SET TABLE submissions READ ONLY;

SET TABLE submissions SOURCE 'submissions.csv;encoding=UTF-8;\
cache_rows=50000;cache_size=10240000;ignore_first=true;\
fs=,;qc=\quote';

sql> commit;
sql> \q

Note the commit command (abbreviated as \=); this is absolutely vital: it commits all the changes to the database. Without it all our effort would get lost as soon as we quit. The commit of the submissions table will take a while (maybe several minutes) because the large submissions.csv file has to be read and converted into an internal format.
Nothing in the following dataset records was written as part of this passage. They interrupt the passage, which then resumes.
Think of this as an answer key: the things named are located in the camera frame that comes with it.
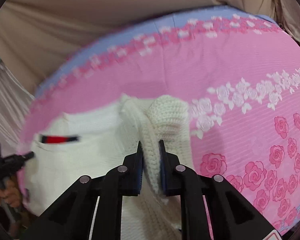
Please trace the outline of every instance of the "human hand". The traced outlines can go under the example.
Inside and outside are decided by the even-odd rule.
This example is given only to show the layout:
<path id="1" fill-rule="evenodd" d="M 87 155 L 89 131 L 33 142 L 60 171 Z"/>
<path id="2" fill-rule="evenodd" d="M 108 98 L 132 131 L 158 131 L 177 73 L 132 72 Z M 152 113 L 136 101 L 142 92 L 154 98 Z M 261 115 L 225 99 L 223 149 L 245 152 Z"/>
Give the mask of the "human hand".
<path id="1" fill-rule="evenodd" d="M 5 184 L 6 189 L 0 189 L 0 206 L 1 199 L 4 199 L 5 203 L 7 203 L 12 208 L 19 207 L 21 205 L 21 194 L 19 190 L 16 188 L 12 180 L 8 180 Z"/>

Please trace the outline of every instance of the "pink bedsheet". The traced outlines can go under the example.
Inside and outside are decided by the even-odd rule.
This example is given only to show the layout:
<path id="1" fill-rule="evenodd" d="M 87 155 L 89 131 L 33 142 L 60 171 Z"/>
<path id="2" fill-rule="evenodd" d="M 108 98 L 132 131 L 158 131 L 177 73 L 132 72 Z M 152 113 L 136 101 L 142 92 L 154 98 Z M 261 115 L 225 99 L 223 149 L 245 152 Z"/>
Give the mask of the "pink bedsheet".
<path id="1" fill-rule="evenodd" d="M 255 17 L 191 19 L 111 55 L 91 55 L 34 101 L 20 152 L 62 112 L 169 94 L 190 105 L 199 174 L 226 177 L 281 234 L 300 220 L 300 48 L 289 35 Z"/>

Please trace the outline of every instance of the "red stripe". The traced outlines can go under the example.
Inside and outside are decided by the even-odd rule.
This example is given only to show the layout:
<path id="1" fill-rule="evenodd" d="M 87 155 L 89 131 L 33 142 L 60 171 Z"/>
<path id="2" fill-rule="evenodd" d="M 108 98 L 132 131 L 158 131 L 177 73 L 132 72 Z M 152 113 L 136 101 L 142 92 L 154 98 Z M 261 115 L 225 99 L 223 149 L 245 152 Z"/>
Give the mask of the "red stripe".
<path id="1" fill-rule="evenodd" d="M 46 143 L 62 143 L 67 142 L 69 137 L 62 136 L 47 136 Z"/>

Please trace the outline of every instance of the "beige curtain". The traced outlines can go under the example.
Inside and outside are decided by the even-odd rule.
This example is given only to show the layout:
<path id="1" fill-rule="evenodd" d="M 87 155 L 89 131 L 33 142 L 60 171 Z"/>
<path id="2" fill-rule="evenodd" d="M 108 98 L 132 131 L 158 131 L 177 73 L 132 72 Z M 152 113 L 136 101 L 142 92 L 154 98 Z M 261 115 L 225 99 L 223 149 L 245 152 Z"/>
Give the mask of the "beige curtain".
<path id="1" fill-rule="evenodd" d="M 31 96 L 0 61 L 0 144 L 2 156 L 16 153 Z"/>
<path id="2" fill-rule="evenodd" d="M 7 0 L 0 10 L 0 57 L 33 93 L 70 54 L 125 24 L 219 4 L 274 17 L 272 0 Z"/>
<path id="3" fill-rule="evenodd" d="M 300 46 L 300 5 L 296 0 L 274 0 L 277 22 Z"/>

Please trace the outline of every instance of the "white knit sweater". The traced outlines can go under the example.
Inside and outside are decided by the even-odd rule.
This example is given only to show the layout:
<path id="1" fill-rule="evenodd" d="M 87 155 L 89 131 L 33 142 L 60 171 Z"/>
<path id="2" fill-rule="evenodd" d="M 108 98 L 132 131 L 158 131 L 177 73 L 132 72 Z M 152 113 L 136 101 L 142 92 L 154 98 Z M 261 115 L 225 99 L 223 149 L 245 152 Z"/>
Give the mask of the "white knit sweater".
<path id="1" fill-rule="evenodd" d="M 108 109 L 63 114 L 42 134 L 65 136 L 80 130 L 81 139 L 60 145 L 34 140 L 36 158 L 26 165 L 28 208 L 40 215 L 78 177 L 102 176 L 120 165 L 124 156 L 136 152 L 140 140 L 145 162 L 141 195 L 123 198 L 121 239 L 181 239 L 180 201 L 163 196 L 160 188 L 158 142 L 163 139 L 167 152 L 192 168 L 188 124 L 187 103 L 170 96 L 155 100 L 123 96 Z"/>
<path id="2" fill-rule="evenodd" d="M 170 96 L 161 96 L 153 102 L 124 96 L 122 97 L 121 118 L 123 125 L 119 132 L 125 134 L 126 137 L 126 140 L 122 141 L 127 144 L 134 141 L 134 145 L 138 140 L 142 142 L 145 174 L 141 195 L 137 201 L 141 203 L 143 212 L 147 213 L 148 221 L 145 223 L 148 230 L 155 234 L 147 239 L 181 239 L 181 233 L 178 230 L 181 228 L 179 198 L 165 197 L 160 188 L 158 142 L 163 139 L 167 152 L 176 154 L 180 163 L 193 168 L 188 105 Z M 128 145 L 124 148 L 128 149 L 127 153 L 132 150 Z M 131 234 L 122 228 L 122 239 L 129 239 L 125 233 Z M 133 235 L 130 239 L 134 239 L 135 236 L 136 239 L 140 239 L 137 237 L 138 231 L 134 230 Z"/>
So be patient.

A few simple SQL queries

sql> -- How many distinct programming languages are used:
sql> select count(distinct language) from submissions;

sql> -- How many submissions per language:
sql> select language, count(*) as nr_submissions
       from submissions group by language
       order by nr_submissions desc;

sql> -- how many accepted submissions with code size >= 500 per language:
sql> select language, count(*) as accepted_submissions
       from submissions
       where status = 'Accepted' and code_size >= 500
       group by language order by accepted_submissions desc;

sql> -- How many problems with >= 200 accepted submissions per language:
sql> select language, count(*) as problems
       from (select problem_id, language, count(*) as accepted
               from submissions where status = 'Accepted'
               group by problem_id, language
               having count(*) >= 200)
       group by language order by problems desc;